Pengalaman pahit yang selama ini silih-berganti menimpa Putri Asung Luwan agaknya menjadi sumber kekuatan untuk menanyakan pasal yang sebenarnya tabu bagi seorang wanita. Akan tetapi trauma akibat kehilangan satu persatu orang tercinta mengalahkan rasa tabu bagi wanita itu. "Saya minta maaf jika lancang menanyakan hal itu".

Datu Mancang sendiri awalnya tersentak dengan pertanyaan tak terduga itu namun ia senang, berarti Putri Asung Luwan memikirkan dirinya. Membahas keberadaan dirinya berarti akan menceritakan titah Sri Sultan sehingga ia ingin berterus terang kepada Putri Asung Luwan bahwa mereka adalah orang-orang buangan sehingga tabu untuk memikirkan orang-orang tercinta yang ditinggalkan. Namun, ia menuturkan bahwa ingin menetap lebih lama bahkan bersama-sama warga pribumi untuk membangun daerah itu.

"Kami hanya ingin diterima di sini, membantu Putri Asung Luwan memerangi angkara murka Sumbang Lawing, dan jika Putri mengizinkan maka bersama sama membangun daerah ini. Tidak ada wanita yang menanti saya di seberang sana, apalagi kekasih atau istri" papar Pangeran meskipun ia segera tersadar bahwa sesungguhnya satu-satu wanita yang ingin ia temui adalah Sang Bunda. "Dengan senang hati kami terima hal itu, justru masyarakat kami sangat berterima kasih karena Pangeran membantu kami melawan Sumbang Lawing" kata putri yang berusaha menahan senyum kegembiraannya.

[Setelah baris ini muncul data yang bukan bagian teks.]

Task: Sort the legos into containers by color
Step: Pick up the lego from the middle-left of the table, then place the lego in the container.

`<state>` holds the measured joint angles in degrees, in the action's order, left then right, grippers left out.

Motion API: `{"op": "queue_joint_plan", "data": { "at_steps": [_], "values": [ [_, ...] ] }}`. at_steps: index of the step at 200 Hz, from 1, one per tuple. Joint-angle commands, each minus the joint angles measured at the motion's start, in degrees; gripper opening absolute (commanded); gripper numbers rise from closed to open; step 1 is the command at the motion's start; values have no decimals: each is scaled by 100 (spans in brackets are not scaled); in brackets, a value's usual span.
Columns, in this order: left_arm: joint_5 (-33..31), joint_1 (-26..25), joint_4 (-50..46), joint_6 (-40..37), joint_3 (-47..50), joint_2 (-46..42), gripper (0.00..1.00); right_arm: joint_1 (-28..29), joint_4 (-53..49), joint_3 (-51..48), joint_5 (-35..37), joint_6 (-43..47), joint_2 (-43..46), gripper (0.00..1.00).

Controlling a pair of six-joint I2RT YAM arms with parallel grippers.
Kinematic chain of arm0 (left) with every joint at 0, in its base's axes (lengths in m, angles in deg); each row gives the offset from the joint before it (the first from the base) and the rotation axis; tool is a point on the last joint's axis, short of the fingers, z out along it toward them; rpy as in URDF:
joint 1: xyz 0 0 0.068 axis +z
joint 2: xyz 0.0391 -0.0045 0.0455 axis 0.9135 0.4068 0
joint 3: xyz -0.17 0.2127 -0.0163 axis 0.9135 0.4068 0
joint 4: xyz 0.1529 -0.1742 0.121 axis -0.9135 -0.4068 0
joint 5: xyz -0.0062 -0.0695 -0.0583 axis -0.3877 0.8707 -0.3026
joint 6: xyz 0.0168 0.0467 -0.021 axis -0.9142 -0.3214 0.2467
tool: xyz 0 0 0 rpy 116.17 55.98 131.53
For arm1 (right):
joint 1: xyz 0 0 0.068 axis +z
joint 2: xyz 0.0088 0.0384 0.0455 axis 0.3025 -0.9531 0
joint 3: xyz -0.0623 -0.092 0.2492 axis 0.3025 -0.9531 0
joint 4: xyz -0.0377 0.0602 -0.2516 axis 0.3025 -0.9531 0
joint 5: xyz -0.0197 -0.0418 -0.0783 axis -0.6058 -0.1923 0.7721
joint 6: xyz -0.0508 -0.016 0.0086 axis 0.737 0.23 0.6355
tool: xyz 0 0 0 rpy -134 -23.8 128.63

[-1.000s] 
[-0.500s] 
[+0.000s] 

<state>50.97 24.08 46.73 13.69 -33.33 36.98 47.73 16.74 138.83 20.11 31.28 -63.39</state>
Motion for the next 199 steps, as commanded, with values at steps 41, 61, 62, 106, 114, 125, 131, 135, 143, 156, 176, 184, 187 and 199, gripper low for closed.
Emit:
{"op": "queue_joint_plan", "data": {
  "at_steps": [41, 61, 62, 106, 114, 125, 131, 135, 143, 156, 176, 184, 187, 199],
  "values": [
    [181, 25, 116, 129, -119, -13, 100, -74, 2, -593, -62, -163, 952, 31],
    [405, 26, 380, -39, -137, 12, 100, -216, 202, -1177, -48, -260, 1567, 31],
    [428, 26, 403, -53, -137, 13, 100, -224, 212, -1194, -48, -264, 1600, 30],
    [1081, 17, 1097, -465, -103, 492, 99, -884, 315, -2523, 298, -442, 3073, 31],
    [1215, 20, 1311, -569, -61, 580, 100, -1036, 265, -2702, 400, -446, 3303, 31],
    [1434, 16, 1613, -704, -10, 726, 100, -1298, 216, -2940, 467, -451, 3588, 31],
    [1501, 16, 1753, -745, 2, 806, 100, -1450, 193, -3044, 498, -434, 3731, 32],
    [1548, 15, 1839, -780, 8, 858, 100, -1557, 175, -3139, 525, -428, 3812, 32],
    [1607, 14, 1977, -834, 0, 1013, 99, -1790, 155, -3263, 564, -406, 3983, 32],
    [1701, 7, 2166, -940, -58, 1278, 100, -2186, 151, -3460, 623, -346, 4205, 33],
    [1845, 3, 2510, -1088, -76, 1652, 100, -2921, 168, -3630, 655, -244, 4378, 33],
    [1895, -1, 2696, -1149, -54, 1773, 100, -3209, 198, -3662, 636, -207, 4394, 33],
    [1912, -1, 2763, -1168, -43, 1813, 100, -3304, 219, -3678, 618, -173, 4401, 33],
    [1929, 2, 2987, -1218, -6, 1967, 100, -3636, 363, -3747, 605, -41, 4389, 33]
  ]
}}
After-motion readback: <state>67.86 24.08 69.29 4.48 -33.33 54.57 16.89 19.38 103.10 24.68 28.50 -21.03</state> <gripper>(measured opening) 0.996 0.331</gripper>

Bulan lain lagi, ia tak dapat lagi menahan senyum penuh makna sambil terus menatap sosok kokoh pria pendiam dan misterius Datu Tantalangi yang telah membuatnya jatuh hati itu. Terlihat pria yang masih tampan meskipun usianya jauh di atas dirinya itu telah tuntas mengakhiri latihan pasukan dan kini berjalan menuju lamin tempat mereka berdiri. "Tampaknya sudah menjelang Magrib, saya permisi untuk persiapan beribadah
Putri" ujar Pangeran.

"Kami juga sudah dapat pengetahuan dari Tuan Guru, bahwa Tuhan hanya ada satu dan beliau berjanji akan mengajarkan kami sebagaimana cara Pangeran dalam memuja dan memuji Allah (Salat)" ujar Putri Asung Luwan sebelum berlalu sehingga mengagetkan Sang Pangeran.

"Alhamdullilah, ternyata upaya Tuan Guru sudah mulai membuahkan hasil meng-Islam-kan mereka" batin Sang Pangeran yang kini dalam sebuah   petualangan mulai terkena amukan badai hingga kapal layar mereka rusak hingga bertemu warga Apo Kayan Uma Afan di jatung rimba belantara Borneo yang hidup dalam teror itu.

Seribu Makna Cinderamata

Bukan hanya berbagi ruang namun masyarakat pribumi dan masyarakat pendatang itu juga dengan terbuka berbagi cerita, pengalaman suka dan duka sehingga perbedaan budaya dan adat istiadat bukan menjadi hambatan utama dalam pergaulan sosial mereka.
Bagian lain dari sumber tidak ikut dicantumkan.